**WORK ORDER:** Every line of the material that mentions the word "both" should be copied out.
* * *
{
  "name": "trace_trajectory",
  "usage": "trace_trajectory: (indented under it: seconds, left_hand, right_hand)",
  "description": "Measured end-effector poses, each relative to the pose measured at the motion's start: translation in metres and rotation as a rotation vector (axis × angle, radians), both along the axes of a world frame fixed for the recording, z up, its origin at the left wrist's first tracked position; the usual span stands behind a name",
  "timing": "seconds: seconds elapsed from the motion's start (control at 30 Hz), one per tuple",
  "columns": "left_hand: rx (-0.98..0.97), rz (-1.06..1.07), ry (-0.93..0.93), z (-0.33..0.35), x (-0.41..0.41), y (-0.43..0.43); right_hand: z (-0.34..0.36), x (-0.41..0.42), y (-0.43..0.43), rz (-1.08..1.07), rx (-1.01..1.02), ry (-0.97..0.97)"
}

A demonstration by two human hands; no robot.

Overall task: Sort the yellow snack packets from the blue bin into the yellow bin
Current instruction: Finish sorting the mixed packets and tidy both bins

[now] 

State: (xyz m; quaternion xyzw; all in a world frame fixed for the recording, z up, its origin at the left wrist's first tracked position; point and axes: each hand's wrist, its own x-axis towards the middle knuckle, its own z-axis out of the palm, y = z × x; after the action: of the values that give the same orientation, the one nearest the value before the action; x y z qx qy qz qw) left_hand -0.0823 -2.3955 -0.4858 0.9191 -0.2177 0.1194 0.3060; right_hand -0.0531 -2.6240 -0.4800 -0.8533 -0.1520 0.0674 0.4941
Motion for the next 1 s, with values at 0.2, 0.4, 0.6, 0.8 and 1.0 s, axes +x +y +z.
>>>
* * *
**ANSWER TO THE PROBLEM:**
  "description": "Measured end-effector poses, each relative to the pose measured at the motion's start: translation in metres and rotation as a rotation vector (axis × angle, radians), both along the axes of a world frame fixed for the recording, z up, its origin at the left wrist's first tracked position; the usual span stands behind a name",
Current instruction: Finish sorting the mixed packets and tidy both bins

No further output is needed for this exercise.